Back then, with no backup plan and no job offer, I quit my job at Microsoft and bought a one-way plane ticket to London.
When I told my parents about my decision, they were petrified.
Why would anyone in the right mind leave a well-paid job behind?
And go to a “dangerous” place like London. (In their mind, every place other than Singapore was dangerous!)
Everyone wanted to talk some sense into me.
My parents, relatives, friends…all tried to warn me of the dangers.
It was a difficult and extremely frustrating period.
Not only did I had to deal with my own doubts (what if I don’t find a job? what if …?), but with everyone else’s fears as well.
That I would be set back in my life if I failed.
But each time I think about being stagnated and letting time continue to roll forward for the next 50 years in the same state — it made my stomach sink.
And I knew I couldn’t NOT do anything anymore.
The Degree Dream
My parents were not highly educated and they were the early batches of baby boomers. To them, having a degree was a HUGE deal.

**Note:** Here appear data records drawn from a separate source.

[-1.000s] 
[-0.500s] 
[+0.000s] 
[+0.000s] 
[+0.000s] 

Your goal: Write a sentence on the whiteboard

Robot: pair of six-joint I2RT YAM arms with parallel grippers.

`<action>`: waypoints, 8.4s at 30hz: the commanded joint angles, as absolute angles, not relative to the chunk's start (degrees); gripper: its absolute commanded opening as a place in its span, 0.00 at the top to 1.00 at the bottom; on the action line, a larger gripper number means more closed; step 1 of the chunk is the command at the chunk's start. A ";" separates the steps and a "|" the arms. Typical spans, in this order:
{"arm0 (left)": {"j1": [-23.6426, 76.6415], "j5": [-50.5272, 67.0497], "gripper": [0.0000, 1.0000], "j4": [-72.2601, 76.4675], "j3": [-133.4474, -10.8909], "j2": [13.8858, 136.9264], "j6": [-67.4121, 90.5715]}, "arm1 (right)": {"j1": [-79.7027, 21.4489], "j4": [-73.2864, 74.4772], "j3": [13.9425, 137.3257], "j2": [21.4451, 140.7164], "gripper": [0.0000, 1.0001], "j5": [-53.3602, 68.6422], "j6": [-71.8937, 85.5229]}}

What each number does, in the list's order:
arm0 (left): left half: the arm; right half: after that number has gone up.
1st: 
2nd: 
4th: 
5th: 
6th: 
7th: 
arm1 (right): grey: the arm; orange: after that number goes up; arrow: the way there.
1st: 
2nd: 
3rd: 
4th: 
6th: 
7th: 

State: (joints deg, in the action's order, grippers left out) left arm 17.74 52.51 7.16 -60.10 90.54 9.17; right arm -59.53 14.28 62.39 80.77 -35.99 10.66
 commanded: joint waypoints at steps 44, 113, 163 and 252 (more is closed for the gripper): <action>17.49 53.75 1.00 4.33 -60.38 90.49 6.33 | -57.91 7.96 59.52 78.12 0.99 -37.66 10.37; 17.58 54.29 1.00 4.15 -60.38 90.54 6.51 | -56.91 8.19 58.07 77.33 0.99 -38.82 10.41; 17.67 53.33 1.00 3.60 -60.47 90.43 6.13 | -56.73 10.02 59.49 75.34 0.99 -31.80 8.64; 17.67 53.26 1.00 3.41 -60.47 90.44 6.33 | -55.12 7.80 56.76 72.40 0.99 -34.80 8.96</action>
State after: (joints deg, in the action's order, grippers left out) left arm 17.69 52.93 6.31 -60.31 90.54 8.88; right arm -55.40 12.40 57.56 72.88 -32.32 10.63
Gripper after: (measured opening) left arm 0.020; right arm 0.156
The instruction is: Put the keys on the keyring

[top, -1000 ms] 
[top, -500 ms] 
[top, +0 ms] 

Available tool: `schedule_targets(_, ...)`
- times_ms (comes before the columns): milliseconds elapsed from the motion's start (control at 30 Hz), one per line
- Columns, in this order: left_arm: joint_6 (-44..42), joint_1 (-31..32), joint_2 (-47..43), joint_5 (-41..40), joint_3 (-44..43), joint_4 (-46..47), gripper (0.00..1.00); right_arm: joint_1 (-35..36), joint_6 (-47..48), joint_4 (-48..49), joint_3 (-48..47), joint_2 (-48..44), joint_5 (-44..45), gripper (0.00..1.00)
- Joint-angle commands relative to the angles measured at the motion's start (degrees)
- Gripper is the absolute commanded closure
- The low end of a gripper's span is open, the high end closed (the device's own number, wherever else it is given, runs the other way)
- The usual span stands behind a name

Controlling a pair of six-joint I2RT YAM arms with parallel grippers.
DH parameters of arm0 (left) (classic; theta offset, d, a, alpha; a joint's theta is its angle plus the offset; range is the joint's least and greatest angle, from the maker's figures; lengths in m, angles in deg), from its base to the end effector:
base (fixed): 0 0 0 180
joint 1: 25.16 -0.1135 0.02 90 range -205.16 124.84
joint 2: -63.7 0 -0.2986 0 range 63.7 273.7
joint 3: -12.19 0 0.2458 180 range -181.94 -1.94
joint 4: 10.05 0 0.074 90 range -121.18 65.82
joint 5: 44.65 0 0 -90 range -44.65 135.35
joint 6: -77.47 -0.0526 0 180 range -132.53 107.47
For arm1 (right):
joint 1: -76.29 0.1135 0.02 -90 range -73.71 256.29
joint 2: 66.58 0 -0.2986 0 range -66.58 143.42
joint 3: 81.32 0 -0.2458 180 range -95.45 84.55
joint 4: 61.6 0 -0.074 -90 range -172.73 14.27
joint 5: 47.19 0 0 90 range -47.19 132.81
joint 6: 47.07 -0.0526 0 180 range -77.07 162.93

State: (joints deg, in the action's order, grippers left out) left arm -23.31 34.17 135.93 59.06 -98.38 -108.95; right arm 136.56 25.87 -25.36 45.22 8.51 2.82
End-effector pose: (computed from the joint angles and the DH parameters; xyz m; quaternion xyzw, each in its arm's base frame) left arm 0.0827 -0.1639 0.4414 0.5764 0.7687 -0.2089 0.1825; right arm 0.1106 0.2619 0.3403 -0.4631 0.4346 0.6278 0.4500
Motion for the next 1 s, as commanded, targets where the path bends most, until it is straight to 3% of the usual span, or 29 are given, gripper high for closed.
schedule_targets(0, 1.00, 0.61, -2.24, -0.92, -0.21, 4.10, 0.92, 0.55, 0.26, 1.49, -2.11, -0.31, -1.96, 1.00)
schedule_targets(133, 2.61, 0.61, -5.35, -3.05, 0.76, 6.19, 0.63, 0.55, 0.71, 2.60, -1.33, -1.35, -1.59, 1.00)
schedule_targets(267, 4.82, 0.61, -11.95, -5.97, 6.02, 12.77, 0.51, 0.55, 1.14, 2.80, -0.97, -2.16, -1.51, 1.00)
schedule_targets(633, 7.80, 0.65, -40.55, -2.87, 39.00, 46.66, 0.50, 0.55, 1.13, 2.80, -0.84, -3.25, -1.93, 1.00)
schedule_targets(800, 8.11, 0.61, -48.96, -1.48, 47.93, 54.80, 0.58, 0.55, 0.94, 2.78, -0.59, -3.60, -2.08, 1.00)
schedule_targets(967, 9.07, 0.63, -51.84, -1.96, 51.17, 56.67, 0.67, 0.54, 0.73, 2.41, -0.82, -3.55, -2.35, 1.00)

My father came out to work to support his family at 16. My mother was the eldest daughter of 7 children and she was assigned to help with the cooking, taking care of the younger siblings and running the family-run shop.
After my parents got married, generating sufficient income was the utmost priority for raising their three children.
I was engrained at a young age — with a degree, I would be able to get a good job and earn lots of money.
When their first-born, a.k.a me showed potential of going to university, I was repeated told, “ If you get a university degree, you are going to have a much better life than us.”
In my parents’ mind, a degree was equivalent to getting a windfall. Their children would be much educated and would lead a much better life than them. They envisioned that their kids would be sitting in offices and holding white-collar jobs.
What they didn’t realise was, by the time I graduated, the supply of graduates had outgrown the market demand.
My aunt who was over a decade older than me completed an IT degree in Singapore in the late 90s. It was a booming period for the IT industry.
Even though she didn’t graduate with a first class degree, she was sought after and her rise through the ranks was rapid after getting a number of overseas posting.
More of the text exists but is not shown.